Seorang pejabat senior pemerintah AS mengatakan pada hari Jumat bahwa “pemahaman kami adalah bahwa operasi penerbangan telah dilanjutkan di seluruh negeri, meskipun masih ada beberapa kemacetan”.
Maskapai penerbangan terbesar di India, Indigo, mengatakan pada hari Sabtu bahwa operasinya telah “diselesaikan”, menambahkan dalam sebuah pernyataan di X bahwa proses untuk melanjutkan operasi normal akan “diperpanjang hingga akhir pekan”.
Bandara Changi Singapura juga mengatakan bahwa operasi check-in telah kembali normal.
Maskapai penerbangan berbiaya rendah, AirAsia, mengatakan bahwa mereka masih berusaha untuk kembali online dan telah “bekerja sepanjang waktu untuk memulihkan sistem kontrol keberangkatannya”.
Media pemerintah China mengatakan bandara Beijing tidak terpengaruh.
“Penyebab Umum”
Perusahaan-perusahaan terpaksa memperbaiki sistem mereka dan mencoba menilai kerusakan, bahkan ketika para pejabat mencoba meredakan kepanikan dengan mengesampingkan kemungkinan adanya kecurangan.
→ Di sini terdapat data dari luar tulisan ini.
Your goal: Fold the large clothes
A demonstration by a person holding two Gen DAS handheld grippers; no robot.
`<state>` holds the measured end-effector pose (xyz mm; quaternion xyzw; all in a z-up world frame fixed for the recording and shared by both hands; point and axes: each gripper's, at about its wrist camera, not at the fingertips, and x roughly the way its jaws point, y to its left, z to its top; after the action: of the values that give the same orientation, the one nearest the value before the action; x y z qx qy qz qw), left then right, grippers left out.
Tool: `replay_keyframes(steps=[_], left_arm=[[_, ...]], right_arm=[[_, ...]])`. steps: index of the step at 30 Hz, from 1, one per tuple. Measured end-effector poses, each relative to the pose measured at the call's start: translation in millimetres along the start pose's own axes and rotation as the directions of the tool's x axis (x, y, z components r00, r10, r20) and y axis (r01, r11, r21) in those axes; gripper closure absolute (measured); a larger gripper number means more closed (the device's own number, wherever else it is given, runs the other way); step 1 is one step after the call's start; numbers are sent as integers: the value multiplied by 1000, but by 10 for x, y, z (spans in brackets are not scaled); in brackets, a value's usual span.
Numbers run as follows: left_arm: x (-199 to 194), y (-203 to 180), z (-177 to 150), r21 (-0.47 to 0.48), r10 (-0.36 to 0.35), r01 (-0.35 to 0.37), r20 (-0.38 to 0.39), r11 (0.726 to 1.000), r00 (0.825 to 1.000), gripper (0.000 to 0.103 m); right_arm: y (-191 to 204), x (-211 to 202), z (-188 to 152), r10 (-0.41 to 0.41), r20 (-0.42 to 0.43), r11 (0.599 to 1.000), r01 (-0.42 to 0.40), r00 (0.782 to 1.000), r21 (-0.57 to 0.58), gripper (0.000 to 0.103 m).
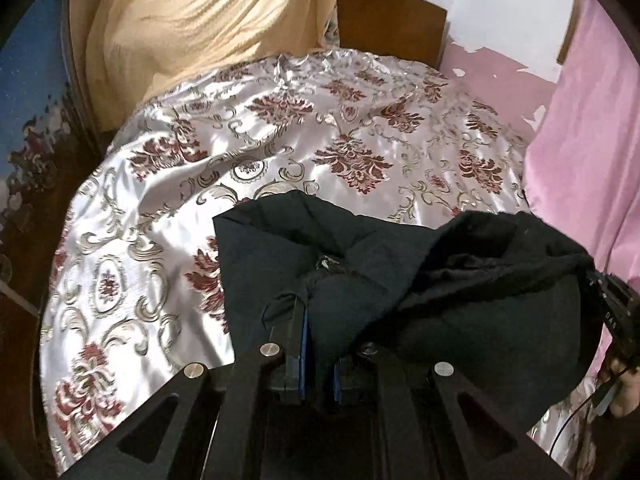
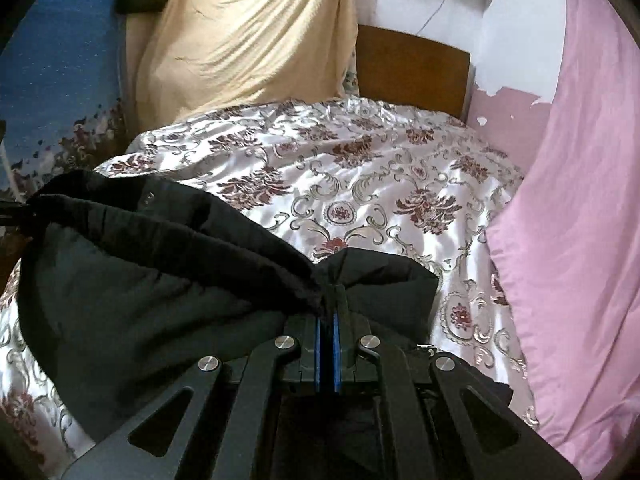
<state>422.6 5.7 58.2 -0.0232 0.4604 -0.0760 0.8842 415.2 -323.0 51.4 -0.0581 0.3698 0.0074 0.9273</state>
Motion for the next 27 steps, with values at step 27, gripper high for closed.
replay_keyframes(steps=[27], left_arm=[[497,103,275,-99,-47,57,96,993,994,94]], right_arm=[[-11,521,-9,-42,85,998,38,996,41,99]])
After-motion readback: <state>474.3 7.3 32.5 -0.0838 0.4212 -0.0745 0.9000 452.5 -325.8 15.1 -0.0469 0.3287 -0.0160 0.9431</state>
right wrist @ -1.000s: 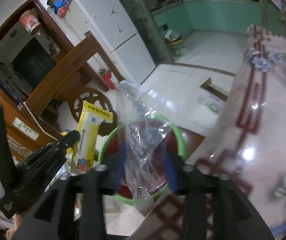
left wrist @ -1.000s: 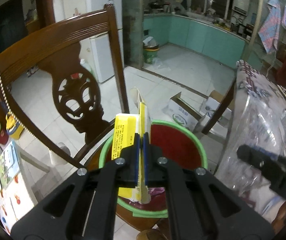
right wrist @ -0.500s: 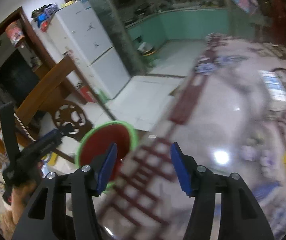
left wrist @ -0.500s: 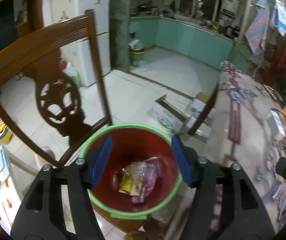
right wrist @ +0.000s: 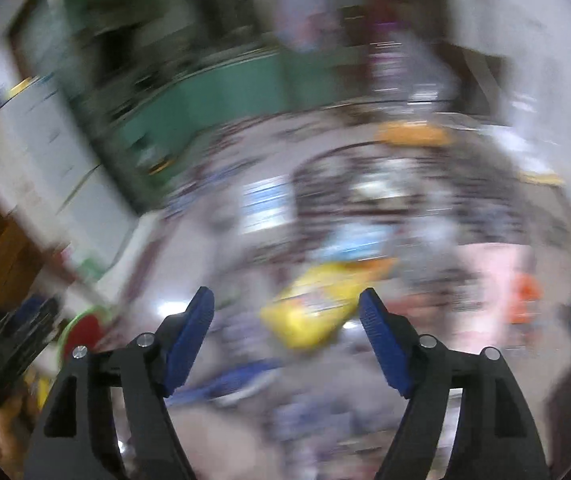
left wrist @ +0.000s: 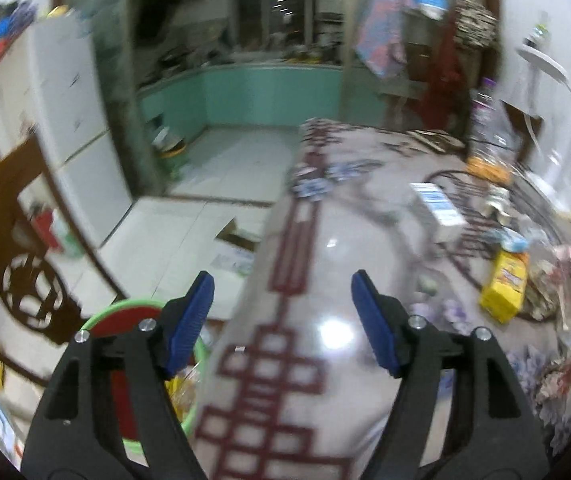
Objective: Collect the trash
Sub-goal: 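Grasp the pink carton with the right tool while the left tool grasps the yellow iced-tea carton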
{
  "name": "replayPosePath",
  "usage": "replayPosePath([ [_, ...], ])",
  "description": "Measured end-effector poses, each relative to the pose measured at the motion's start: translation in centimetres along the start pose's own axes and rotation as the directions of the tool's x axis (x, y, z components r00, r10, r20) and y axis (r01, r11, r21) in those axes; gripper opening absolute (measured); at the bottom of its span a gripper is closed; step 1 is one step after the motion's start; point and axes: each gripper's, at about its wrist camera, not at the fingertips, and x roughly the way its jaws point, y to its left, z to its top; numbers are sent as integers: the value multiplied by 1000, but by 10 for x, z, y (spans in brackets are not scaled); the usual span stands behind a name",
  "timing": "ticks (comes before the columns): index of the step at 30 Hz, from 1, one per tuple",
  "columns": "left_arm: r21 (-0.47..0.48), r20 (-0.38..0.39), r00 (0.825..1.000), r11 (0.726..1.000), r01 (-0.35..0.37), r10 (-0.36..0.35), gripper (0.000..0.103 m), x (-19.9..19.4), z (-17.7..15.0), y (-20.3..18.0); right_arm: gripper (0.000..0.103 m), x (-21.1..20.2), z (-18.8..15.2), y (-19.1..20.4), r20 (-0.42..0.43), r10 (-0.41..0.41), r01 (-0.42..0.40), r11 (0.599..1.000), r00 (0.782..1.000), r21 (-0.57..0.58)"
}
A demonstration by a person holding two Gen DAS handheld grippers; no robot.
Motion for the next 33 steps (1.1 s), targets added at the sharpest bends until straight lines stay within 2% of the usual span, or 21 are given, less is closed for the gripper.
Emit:
replayPosePath([
  [2, 26, 0, 1000, 999, 29, -29, 72, 1, 1, -17, 73, 0, 0, -43, -4, -93, 93, 992, 996, 90],
  [3, 27, -13, 998, 998, 61, -61, 72, 3, 1, -26, 73, 4, -5, -69, -32, -111, 115, 980, 993, 162],
  [6, -17, -65, 986, 988, 151, -152, 72, 10, -1, -41, 73, 16, -22, -119, -106, -88, 118, 938, 990, 325],
  [8, -18, -76, 983, 986, 165, -165, 72, 14, -1, -54, 73, 32, -34, -144, -164, -67, 128, 911, 984, 392],
  [11, 16, -79, 981, 984, 177, -176, 72, 16, -1, -76, 72, 48, -47, -163, -213, 27, 80, 874, 977, 479],
  [15, 91, -119, 973, 973, 211, -200, 72, 23, -8, -104, 72, 63, -43, -167, -224, 38, 80, 867, 974, 493],
  [17, 93, -156, 961, 966, 242, -226, 72, 27, -13, -112, 57, 79, -45, -169, -251, 76, 66, 857, 965, 512],
  [18, 103, -179, 957, 963, 251, -230, 72, 32, -16, -118, 50, 84, -47, -168, -246, 126, 28, 841, 961, 540],
  [20, 141, -208, 952, 957, 255, -223, 72, 40, -18, -133, 48, 80, -47, -167, -209, 163, -18, 826, 964, 563],
  [23, 203, -229, 947, 940, 274, -226, 72, 49, -16, -158, 47, 61, -37, -161, -121, 167, -79, 844, 978, 530],
  [27, 342, -225, 945, 889, 304, -237, 77, 61, -14, -207, 48, 33, -29, -153, -32, 161, -124, 862, 986, 491],
  [29, 383, -248, 940, 868, 316, -234, 77, 72, -14, -226, 48, 25, -30, -154, -4, 180, -153, 852, 984, 501],
  [33, 414, -306, 932, 855, 313, -193, 77, 99, -18, -258, 48, 23, -35, -157, 5, 224, -192, 826, 975, 530],
])
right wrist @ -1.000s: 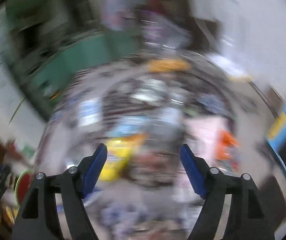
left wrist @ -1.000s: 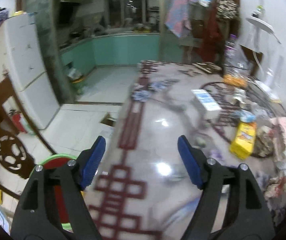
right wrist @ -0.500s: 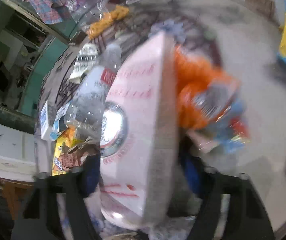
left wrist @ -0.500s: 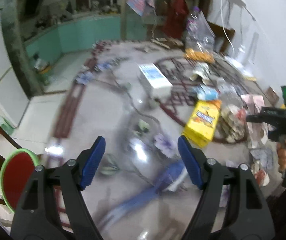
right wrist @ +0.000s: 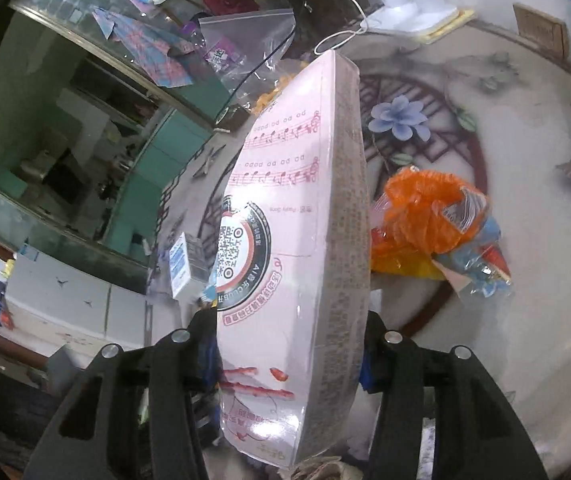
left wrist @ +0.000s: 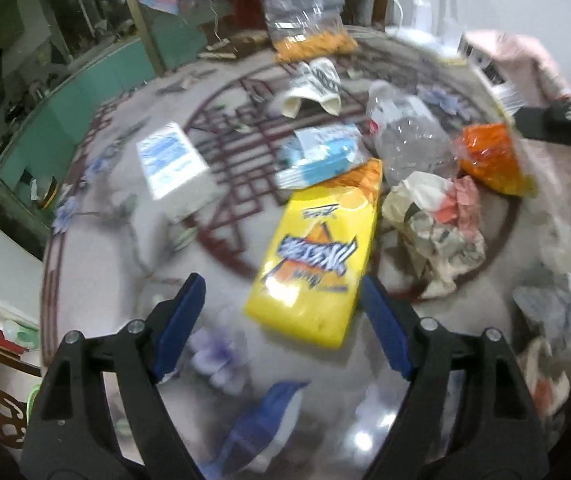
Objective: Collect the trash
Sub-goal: 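Grasp the pink carton with the right tool while the left tool grasps the yellow iced-tea carton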
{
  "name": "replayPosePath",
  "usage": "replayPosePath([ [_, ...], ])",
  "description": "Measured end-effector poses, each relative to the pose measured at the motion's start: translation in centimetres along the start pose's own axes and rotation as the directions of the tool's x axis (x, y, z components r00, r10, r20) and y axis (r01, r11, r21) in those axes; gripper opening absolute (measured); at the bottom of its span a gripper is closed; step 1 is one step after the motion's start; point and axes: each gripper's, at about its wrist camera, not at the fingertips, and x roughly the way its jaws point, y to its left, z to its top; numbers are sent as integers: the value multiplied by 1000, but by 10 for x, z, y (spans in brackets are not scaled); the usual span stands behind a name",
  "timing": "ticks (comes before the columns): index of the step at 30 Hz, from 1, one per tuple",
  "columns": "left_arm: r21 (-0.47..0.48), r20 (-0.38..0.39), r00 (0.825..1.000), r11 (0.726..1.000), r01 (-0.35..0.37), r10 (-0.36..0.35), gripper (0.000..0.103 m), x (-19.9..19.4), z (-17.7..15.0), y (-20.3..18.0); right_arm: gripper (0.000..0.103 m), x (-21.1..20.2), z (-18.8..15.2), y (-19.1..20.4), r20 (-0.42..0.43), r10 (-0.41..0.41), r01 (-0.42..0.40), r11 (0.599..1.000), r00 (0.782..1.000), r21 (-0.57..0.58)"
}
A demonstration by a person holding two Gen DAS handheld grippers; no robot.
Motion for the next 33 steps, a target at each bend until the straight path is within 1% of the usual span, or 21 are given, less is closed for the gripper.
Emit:
replayPosePath([
  [5, 7, -57, 998, 1000, 14, -14, 77, 28, 15, -10, 49, -1, 0, 7, -5, 38, -38, 999, 999, -10],
  [9, -10, -77, 996, 999, 32, -33, 77, 38, 23, -12, 49, 5, 4, 13, -13, 22, -22, 999, 1000, -36],
  [12, -55, -95, 993, 996, 64, -69, 68, 43, 25, -7, 49, 9, 5, 12, -25, 26, -27, 999, 999, -32],
  [14, -74, -90, 993, 995, 66, -72, 62, 42, 24, -5, 49, 10, 7, 14, -23, 20, -21, 999, 1000, -43],
  [15, -77, -87, 994, 995, 66, -72, 57, 40, 23, -3, 49, 10, 7, 17, -22, 14, -15, 998, 1000, -56],
  [17, -87, -83, 994, 994, 70, -78, 57, 36, 20, 0, 49, 11, 6, 21, -24, 3, -5, 997, 1000, -81],
  [21, -120, -44, 994, 989, 89, -95, 56, 14, 11, 14, 49, 12, 3, 25, -20, -11, 8, 993, 1000, -115],
  [24, -154, 4, 996, 984, 91, -91, 56, -13, 0, 33, 49, 11, 0, 29, -16, -14, 11, 991, 1000, -134],
  [28, -205, 48, 996, 975, 87, -79, 56, -52, -24, 59, 49, 11, -5, 39, -15, -10, 7, 985, 1000, -172],
  [30, -244, 82, 994, 965, 95, -77, 56, -73, -35, 70, 49, 11, -8, 43, -11, -18, 15, 980, 1000, -200],
  [31, -265, 105, 992, 959, 98, -72, 56, -83, -40, 76, 49, 11, -11, 47, -7, -24, 22, 976, 1000, -219],
  [33, -309, 166, 986, 948, 76, -25, 57, -105, -52, 86, 49, 10, -17, 55, 3, -34, 34, 965, 999, -260],
])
Menurut blog CrowdStrike pada hari Sabtu, masalah tersebut “bukan akibat atau terkait dengan serangan siber”.
Meskipun CrowdStrike telah meluncurkan perbaikan, banyak ahli mempertanyakan kemudahan proses tersebut.
“Meskipun pengguna yang berpengalaman dapat menerapkan solusi sementara, mengharapkan jutaan orang melakukannya tidaklah praktis,” kata Oli Buckley, seorang profesor di Universitas Loughborough, Inggris.
Para ahli lainnya mengatakan bahwa insiden tersebut seharusnya mendorong pertimbangan ulang yang meluas tentang seberapa bergantungnya masyarakat pada segelintir perusahaan teknologi.
“Kita perlu menyadari bahwa perangkat lunak tersebut dapat menjadi penyebab umum kegagalan beberapa sistem pada saat yang sama,” kata John McDermid, seorang profesor di Universitas York di Inggris.
Infrastruktur harus dirancang “agar tangguh terhadap masalah penyebab umum tersebut”, tambahnya.